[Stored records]
──────────────────────────────
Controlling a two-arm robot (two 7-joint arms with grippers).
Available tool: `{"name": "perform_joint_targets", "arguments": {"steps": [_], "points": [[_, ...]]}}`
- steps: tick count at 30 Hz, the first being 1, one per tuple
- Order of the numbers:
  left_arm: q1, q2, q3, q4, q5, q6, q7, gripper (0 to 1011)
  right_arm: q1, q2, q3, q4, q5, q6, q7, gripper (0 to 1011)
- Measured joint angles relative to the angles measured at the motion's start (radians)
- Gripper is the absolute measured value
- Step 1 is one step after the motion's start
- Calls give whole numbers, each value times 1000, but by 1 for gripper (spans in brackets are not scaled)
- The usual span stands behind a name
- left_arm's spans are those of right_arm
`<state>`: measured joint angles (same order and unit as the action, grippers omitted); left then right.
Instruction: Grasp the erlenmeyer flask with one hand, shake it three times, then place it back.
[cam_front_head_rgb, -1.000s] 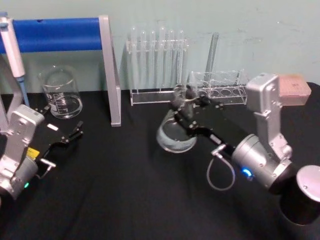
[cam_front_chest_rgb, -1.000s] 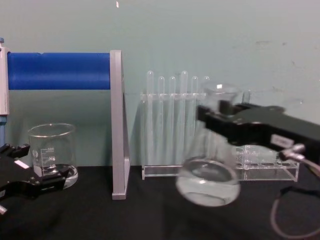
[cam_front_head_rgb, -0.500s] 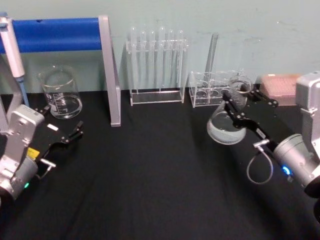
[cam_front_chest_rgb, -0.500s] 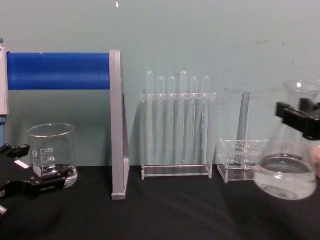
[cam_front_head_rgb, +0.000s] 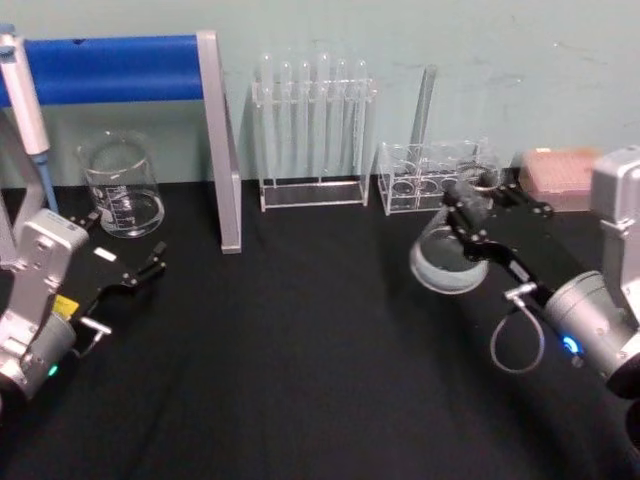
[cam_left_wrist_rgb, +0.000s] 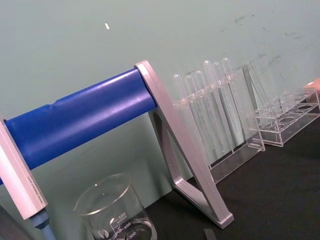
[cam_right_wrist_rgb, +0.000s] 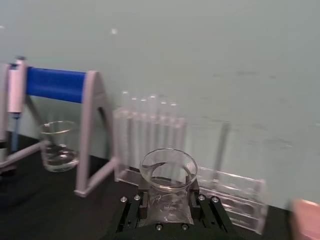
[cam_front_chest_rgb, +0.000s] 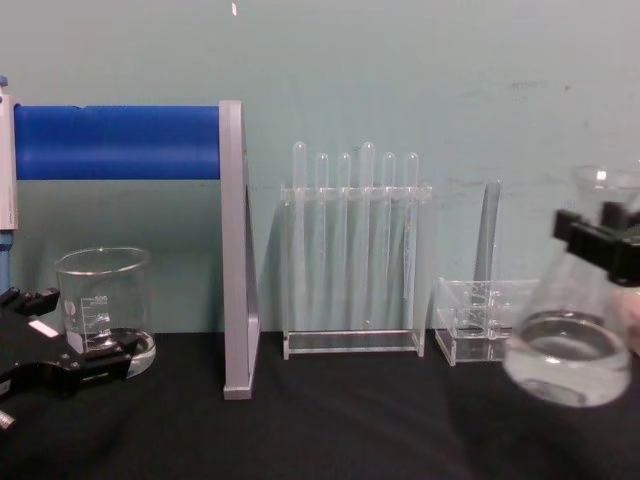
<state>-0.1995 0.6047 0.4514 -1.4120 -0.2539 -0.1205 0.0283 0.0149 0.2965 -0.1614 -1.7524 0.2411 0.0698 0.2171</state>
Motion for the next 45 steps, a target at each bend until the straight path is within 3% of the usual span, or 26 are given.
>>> {"name": "perform_joint_targets", "arguments": {"steps": [5,8,17,24,32,45], "points": [[0,0,0,0,0,0,0,1001,29,-3,-43,20,13,-4,53,453],[0,0,0,0,0,0,0,1001,56,-3,-93,35,28,-13,104,453],[0,0,0,0,0,0,0,1001,94,5,-188,45,54,-23,178,453],[0,0,0,0,0,0,0,1001,97,16,-209,41,70,-26,178,453],[0,0,0,0,0,0,0,1001,73,33,-178,21,77,-31,119,453],[0,0,0,0,0,0,0,1001,-24,48,-28,-34,59,-30,-16,453]]}}
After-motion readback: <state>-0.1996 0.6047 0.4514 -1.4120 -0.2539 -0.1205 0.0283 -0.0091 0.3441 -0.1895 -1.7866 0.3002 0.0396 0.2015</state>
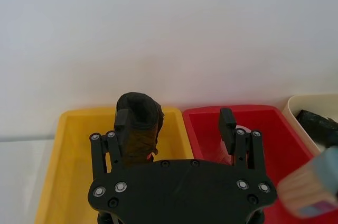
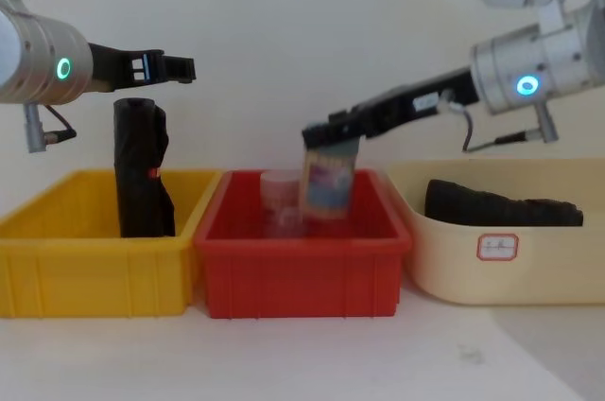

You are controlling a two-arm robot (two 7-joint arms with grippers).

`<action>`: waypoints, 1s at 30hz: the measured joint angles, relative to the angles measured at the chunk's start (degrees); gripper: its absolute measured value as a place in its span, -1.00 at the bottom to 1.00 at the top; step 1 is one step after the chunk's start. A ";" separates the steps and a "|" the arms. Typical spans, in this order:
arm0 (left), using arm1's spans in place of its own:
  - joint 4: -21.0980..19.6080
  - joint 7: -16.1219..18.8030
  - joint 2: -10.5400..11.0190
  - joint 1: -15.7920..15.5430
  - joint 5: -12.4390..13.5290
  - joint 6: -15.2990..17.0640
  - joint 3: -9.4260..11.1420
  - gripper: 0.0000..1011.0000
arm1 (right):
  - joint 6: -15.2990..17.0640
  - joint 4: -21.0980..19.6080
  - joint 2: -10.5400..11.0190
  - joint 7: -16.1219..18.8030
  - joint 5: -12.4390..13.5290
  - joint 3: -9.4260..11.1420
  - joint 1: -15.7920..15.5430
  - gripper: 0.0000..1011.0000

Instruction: Pick up the garbage bag with the one hand and transfer it to the other hand.

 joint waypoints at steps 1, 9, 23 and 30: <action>0.00 0.00 0.00 0.00 0.00 0.00 0.00 0.98 | 0.00 0.00 0.00 0.00 0.00 0.00 0.00 0.28; 0.00 0.00 0.00 0.00 0.00 0.00 0.00 0.98 | 1.73 -5.57 3.44 -1.86 3.36 4.40 -1.29 0.28; 0.00 0.00 0.00 0.00 0.00 0.00 0.00 0.98 | 1.95 -7.65 8.52 -4.29 4.97 7.56 -3.86 0.31; 0.00 0.00 0.00 0.00 0.00 0.00 0.00 0.98 | -0.18 -6.71 9.93 -5.80 4.61 8.09 -5.02 0.69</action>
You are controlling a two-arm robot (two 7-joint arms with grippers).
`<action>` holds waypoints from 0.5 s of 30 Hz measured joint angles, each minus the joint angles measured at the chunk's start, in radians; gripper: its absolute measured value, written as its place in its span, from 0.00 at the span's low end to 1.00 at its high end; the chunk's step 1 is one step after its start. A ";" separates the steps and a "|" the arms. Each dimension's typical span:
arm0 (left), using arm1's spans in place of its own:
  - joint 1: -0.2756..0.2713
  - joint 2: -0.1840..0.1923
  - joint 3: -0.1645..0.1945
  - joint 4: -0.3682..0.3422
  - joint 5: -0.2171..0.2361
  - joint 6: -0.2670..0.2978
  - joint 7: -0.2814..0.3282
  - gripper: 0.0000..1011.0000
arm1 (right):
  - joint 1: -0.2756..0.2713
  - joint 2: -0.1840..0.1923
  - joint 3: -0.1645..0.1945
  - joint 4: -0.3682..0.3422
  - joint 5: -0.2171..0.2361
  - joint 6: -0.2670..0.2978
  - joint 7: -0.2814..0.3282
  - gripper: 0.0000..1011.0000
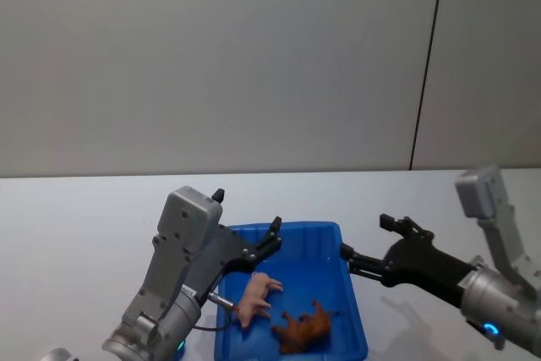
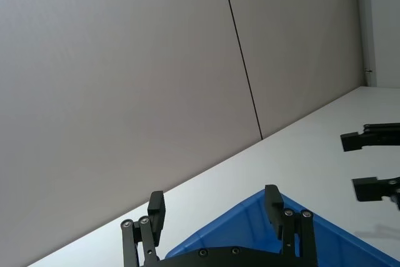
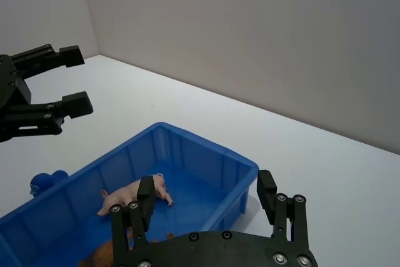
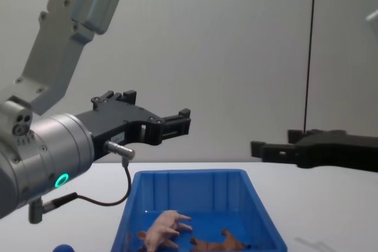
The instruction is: Pick up the two dolls from the table and place them into the box.
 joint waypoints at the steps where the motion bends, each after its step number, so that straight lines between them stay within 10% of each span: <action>1: 0.000 0.000 0.000 0.000 0.000 0.000 0.000 0.99 | -0.005 0.005 0.002 -0.005 0.003 -0.002 0.000 0.99; 15: 0.066 0.053 -0.012 -0.069 0.002 0.062 0.071 0.99 | -0.061 0.057 0.031 -0.058 0.036 -0.024 -0.004 0.99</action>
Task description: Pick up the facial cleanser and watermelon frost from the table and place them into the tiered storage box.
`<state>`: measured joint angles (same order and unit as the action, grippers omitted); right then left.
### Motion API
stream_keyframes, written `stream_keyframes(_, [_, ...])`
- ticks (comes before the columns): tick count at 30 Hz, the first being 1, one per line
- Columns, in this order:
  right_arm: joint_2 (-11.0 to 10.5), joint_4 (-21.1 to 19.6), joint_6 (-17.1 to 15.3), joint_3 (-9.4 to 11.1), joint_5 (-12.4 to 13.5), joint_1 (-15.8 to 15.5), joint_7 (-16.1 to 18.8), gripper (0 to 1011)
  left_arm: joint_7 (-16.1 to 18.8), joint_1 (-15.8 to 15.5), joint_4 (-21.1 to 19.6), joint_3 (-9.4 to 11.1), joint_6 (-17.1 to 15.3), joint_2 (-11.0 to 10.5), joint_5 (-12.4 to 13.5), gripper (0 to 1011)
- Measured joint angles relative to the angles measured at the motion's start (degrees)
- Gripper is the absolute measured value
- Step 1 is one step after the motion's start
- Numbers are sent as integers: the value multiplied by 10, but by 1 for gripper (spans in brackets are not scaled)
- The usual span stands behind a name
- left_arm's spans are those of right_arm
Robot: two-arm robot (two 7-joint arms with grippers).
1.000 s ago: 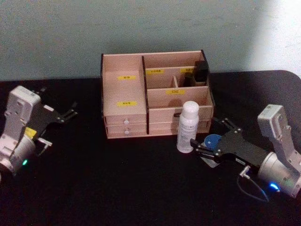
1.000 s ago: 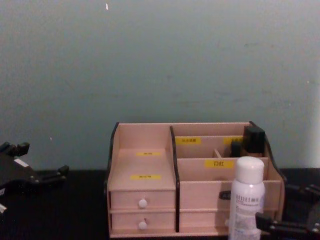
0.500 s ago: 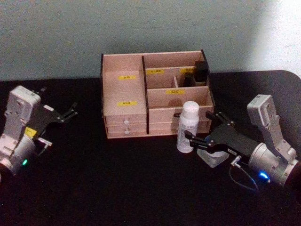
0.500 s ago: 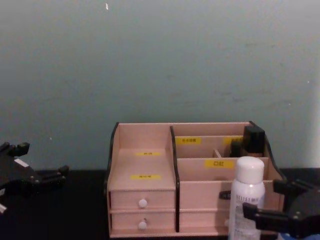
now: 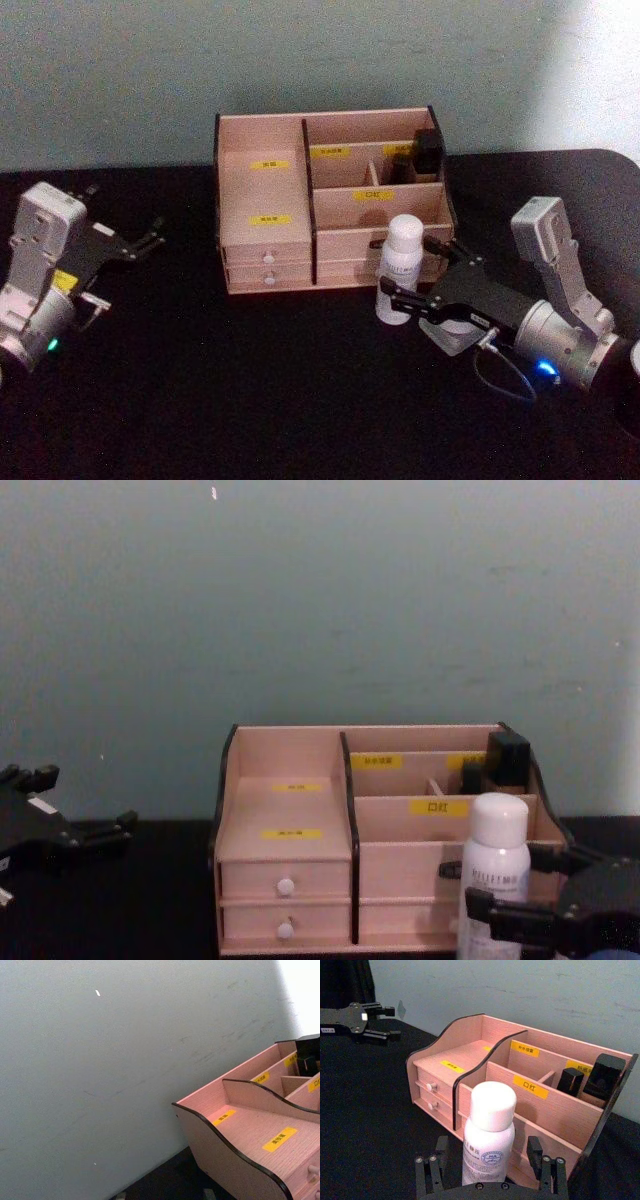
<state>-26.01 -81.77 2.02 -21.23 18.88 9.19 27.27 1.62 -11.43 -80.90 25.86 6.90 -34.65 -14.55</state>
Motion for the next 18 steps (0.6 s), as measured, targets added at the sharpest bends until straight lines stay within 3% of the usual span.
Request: stream_keyframes(18, [17, 27, -9, -4, 8, 18, 4, 1000, 0, 0, 0, 0, 0, 0, 0, 1001])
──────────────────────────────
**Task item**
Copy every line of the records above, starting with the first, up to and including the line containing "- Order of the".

**Solution to this task**
Controlling a two-arm robot (two 7-joint arms with grippers).
Available tool: `{"name": "perform_joint_targets", "arguments": {"steps": [_], "points": [[_, ...]]}}`
- steps: tick count at 30 Hz, the first being 1, one per tuple
- Order of the numbers:

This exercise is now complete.